A água pode ser tratada como mercadoria? A teoria afirma que não. Para o diretor-geral da UNESCO, Frederico Mayor, “esta fonte rara, essencial para a vida, deve ser considerada como um tesouro natural que faz parte da herança comum da humanidade”.

O Comitê de Direitos Econômicos, Sociais e Culturais da ONU declarou, em Genebra, em 27 de novembro de 2002, o acesso à água como direito humano indispensável. Declarou ainda que a água é um bem público, social e cultural; ou seja, um produto fundamental para a vida e a saúde e não um produto básico de caráter econômico.

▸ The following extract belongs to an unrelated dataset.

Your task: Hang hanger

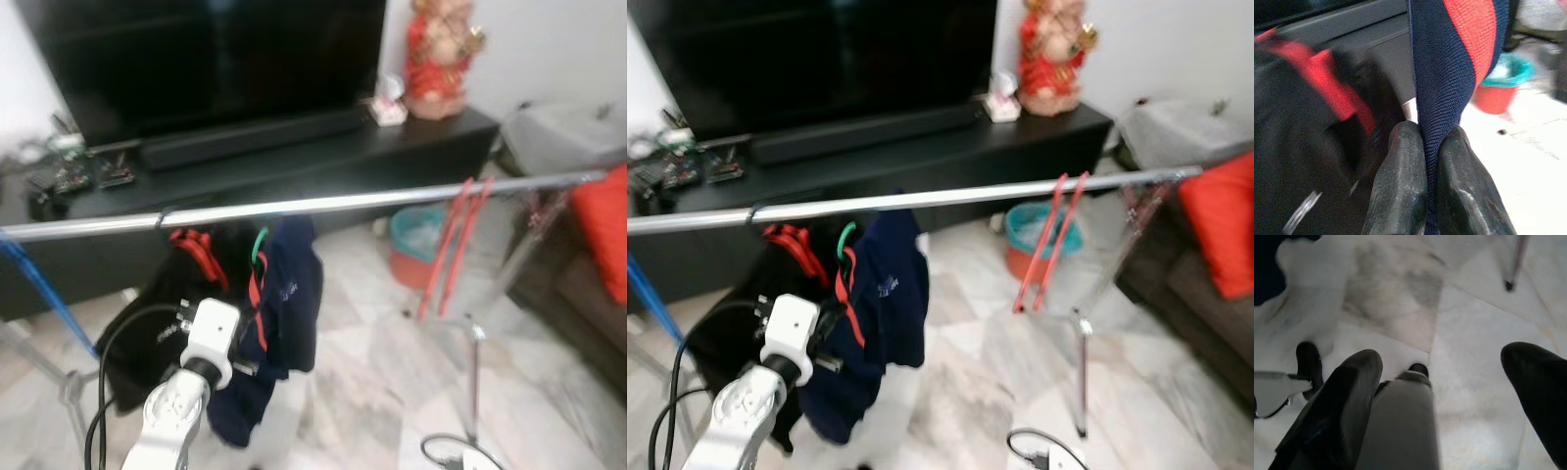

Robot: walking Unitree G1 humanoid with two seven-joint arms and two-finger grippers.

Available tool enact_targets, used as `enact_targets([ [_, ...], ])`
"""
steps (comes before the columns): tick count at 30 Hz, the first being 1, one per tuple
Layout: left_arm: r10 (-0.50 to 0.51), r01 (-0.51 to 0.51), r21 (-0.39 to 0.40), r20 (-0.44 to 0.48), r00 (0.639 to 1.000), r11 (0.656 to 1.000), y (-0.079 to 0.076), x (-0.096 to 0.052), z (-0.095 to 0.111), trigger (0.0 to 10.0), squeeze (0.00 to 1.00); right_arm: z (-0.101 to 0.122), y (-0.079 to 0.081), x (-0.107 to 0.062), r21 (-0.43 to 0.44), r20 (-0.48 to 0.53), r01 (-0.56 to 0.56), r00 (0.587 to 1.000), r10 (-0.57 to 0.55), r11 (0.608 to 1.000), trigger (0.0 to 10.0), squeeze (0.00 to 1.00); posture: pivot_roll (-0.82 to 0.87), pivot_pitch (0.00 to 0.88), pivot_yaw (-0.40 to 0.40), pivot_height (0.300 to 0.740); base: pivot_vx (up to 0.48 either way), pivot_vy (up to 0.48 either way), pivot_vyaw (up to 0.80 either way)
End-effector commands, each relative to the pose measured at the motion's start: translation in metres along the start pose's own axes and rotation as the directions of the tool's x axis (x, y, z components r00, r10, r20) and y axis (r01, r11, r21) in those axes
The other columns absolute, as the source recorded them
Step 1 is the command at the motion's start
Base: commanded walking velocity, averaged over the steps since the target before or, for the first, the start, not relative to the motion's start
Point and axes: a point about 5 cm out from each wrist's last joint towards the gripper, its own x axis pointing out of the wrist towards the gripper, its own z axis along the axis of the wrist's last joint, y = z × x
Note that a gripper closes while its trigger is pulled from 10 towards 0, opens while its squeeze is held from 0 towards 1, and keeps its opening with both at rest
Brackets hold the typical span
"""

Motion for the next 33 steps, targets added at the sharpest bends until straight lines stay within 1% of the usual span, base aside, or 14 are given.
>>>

Infelizmente, esta declaração, que não tem força de lei, não foi assimilada pelos detentores do poder mundial. Eles insistem em transferir o controle dos recursos hídricos do setor público para o setor privado.

Ora, se a água é uma necessidade básica do ser humano, um direito humano fundamental, sua propriedade não pode ser entregue a ninguém. Sequer a entidades cujo único propósito é a maximização de lucros. Se isso ocorrer, cada ser vivo é diretamente prejudicado. E está sujeito à morte. 

O que podemos fazer então?

1. Recusar qualquer forma de privatização, mercantilização e comercialização baseada no “valor econômico” da água. A água é um bem de domínio público. Tem gente boa abraçando esta causa. Junte-se a eles!

2. Canalizar energia e recursos para proteger e conservar o manancial local existente para socorrer as populações vulneráveis, incentivar o controle de poluição e fomentar a conscientização pública sobre esta crise iminente que ameaça a vida.

3. Além disso, exigir novas posturas do FMI e do Banco Mundial. Seus contratos de empréstimos não devem impor condições abusivas e ilegais.
 Cabe a eles financiar AJUDA. Países em desenvolvimento não precisam de novos débitos. Precisam de financiamento de projetos voltados para a saúde pública e para a expansão dos serviços de água e de saneamento básico.